→ Requirement:
Your answer must be one number: the count of lines below that hold the word "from".
····················
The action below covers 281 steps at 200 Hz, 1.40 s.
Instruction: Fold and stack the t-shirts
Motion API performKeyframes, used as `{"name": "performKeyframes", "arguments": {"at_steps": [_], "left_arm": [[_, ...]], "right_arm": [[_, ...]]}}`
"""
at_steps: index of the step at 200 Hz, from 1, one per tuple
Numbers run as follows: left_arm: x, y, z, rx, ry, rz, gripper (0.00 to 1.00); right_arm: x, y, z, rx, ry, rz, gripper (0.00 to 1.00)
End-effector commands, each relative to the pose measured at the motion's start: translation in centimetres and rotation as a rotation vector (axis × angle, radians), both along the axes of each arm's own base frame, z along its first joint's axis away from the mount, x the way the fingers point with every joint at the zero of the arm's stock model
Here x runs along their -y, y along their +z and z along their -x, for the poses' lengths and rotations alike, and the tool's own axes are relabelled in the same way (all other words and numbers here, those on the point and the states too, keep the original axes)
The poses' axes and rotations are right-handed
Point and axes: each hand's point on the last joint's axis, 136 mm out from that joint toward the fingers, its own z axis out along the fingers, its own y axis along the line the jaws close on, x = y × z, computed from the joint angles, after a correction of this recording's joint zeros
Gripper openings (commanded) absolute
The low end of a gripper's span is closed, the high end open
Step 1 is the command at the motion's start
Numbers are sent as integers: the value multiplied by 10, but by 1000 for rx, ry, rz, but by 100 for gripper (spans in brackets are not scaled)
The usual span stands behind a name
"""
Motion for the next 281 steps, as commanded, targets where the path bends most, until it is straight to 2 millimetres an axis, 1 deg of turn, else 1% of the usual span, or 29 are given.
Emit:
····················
→ Task result:
3